Then comes the pivot: “About 3 million qualify for Medicaid but don’t get it.” That line quietly relocates blame away from families and toward systems. If they qualify, the problem isn’t need or deservingness; it’s friction - paperwork, stigma, lack of information, bureaucratic drop-offs. Raines is pointing at a specific kind of failure that modern governance is prone to: not the absence of programs, but the inability to convert eligibility into real coverage.
The phrase “reach out” is doing PR work. It suggests active government (or a government-adjacent institution) that doesn’t just wait for the poor to navigate a maze; it goes looking. “Bring more of those kids into the Medicaid program” casts enrollment like inclusion, not dependency - a subtle but important reframing in an era when Medicaid was often treated as a political punching bag.
As a businessman, Raines also signals managerial competence: identify the addressable subset (3 million), then execute an outreach strategy. It’s policy as operations. The subtext is: we can make progress without reinventing the system or winning an ideological war - just by making the existing safety net actually catch the people it was built for.

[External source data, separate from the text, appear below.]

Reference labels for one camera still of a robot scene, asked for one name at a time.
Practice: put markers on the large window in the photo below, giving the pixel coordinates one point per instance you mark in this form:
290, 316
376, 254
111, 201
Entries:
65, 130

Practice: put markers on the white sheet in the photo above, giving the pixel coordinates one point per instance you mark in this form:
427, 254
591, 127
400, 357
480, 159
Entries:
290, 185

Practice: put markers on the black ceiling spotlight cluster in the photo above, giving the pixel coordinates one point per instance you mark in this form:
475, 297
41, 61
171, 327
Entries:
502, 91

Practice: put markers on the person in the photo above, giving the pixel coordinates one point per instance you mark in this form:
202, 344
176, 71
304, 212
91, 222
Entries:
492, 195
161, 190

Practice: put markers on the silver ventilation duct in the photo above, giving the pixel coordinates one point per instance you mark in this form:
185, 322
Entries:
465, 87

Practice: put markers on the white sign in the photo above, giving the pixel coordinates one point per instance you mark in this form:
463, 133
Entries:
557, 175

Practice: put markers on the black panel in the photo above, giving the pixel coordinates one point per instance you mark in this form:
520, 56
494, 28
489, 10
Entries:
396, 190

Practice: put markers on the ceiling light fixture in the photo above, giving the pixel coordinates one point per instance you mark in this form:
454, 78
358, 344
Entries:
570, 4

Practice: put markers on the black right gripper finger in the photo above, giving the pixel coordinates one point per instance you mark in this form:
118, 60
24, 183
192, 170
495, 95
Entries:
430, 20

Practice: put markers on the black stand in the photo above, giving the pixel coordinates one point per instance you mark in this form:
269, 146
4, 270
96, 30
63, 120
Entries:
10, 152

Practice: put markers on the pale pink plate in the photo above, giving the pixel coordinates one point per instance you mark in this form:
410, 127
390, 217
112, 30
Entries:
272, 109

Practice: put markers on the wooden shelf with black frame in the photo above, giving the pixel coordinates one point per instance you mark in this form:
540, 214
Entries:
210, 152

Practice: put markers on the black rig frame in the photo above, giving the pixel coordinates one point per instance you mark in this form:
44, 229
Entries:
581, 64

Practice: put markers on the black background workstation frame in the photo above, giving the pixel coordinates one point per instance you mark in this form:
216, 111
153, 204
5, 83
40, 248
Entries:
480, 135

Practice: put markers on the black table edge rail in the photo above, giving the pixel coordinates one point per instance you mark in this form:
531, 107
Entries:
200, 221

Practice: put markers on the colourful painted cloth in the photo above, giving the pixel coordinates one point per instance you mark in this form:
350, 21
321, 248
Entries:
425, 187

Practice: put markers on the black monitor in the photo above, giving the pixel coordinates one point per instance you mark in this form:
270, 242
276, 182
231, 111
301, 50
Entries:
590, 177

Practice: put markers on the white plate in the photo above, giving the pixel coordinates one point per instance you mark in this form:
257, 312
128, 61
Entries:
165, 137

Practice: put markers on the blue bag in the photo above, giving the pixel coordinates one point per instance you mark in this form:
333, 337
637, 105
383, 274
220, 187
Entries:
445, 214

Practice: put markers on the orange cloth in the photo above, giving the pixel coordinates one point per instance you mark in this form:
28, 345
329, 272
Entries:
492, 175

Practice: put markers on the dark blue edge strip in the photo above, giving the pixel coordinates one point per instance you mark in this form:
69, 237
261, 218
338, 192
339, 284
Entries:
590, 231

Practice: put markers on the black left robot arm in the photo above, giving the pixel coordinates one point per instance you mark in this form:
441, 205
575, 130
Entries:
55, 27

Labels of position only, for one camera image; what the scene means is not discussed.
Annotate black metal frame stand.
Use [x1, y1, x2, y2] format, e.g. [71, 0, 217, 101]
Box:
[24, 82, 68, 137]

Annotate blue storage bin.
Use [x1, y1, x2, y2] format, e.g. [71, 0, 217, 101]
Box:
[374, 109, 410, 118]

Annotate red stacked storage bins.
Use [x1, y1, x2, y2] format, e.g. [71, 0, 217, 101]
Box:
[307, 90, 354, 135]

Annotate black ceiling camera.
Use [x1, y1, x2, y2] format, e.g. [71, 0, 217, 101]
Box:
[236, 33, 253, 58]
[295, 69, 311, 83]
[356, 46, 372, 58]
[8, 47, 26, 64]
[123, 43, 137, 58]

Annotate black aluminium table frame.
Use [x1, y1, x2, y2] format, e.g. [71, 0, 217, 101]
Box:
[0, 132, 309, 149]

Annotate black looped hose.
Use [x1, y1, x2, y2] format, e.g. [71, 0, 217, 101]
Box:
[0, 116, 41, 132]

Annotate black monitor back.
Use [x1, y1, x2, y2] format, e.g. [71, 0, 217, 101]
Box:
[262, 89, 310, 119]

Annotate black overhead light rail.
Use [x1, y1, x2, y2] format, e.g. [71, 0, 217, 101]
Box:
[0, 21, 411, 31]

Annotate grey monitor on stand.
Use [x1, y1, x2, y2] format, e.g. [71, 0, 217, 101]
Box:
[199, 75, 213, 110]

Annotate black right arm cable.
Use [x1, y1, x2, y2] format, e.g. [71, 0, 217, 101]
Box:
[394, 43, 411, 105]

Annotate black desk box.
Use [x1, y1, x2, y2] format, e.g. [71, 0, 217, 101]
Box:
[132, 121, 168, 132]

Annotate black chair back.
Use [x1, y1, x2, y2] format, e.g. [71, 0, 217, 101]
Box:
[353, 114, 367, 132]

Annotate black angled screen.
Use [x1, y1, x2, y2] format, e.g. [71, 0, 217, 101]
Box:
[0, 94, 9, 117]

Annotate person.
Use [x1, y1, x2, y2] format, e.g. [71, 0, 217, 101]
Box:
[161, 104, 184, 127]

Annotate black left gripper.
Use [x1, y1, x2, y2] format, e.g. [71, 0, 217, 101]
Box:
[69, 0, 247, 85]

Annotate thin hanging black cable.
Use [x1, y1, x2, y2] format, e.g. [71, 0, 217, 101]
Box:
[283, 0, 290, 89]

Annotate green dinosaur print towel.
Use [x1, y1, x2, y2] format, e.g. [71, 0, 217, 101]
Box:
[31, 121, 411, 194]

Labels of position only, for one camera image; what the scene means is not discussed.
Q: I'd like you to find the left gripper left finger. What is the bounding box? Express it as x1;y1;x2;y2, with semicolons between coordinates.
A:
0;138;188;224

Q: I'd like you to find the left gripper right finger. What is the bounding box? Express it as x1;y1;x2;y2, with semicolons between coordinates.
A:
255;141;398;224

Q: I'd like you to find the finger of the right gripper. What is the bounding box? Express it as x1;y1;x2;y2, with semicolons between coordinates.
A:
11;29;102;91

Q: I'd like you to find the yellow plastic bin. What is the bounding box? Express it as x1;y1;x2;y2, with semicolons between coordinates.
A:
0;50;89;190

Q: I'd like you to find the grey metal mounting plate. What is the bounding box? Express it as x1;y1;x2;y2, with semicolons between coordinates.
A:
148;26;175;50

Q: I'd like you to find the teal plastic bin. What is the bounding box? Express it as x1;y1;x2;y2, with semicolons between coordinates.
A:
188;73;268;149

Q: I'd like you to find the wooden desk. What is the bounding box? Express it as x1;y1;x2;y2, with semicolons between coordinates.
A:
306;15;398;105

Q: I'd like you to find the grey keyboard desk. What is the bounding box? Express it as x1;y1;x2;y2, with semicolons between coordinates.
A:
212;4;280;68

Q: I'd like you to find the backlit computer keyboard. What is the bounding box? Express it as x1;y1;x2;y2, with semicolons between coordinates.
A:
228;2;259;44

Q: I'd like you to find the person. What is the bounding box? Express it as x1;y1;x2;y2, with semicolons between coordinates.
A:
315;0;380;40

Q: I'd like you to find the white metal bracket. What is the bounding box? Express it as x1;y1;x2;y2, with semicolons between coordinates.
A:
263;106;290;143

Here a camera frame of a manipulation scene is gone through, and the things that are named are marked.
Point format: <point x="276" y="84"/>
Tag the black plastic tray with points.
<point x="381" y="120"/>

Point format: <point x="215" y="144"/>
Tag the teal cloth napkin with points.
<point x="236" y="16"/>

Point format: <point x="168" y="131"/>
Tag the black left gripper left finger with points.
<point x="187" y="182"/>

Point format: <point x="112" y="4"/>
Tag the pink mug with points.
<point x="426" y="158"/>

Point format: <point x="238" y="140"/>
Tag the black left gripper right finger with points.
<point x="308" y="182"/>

Then comes the pivot: “About 3 million qualify for Medicaid but don’t get it.” That line quietly relocates blame away from families and toward systems. If they qualify, the problem isn’t need or deservingness; it’s friction - paperwork, stigma, lack of information, bureaucratic drop-offs. Raines is pointing at a specific kind of failure that modern governance is prone to: not the absence of programs, but the inability to convert eligibility into real coverage.
The phrase “reach out” is doing PR work. It suggests active government (or a government-adjacent institution) that doesn’t just wait for the poor to navigate a maze; it goes looking. “Bring more of those kids into the Medicaid program” casts enrollment like inclusion, not dependency - a subtle but important reframing in an era when Medicaid was often treated as a political punching bag.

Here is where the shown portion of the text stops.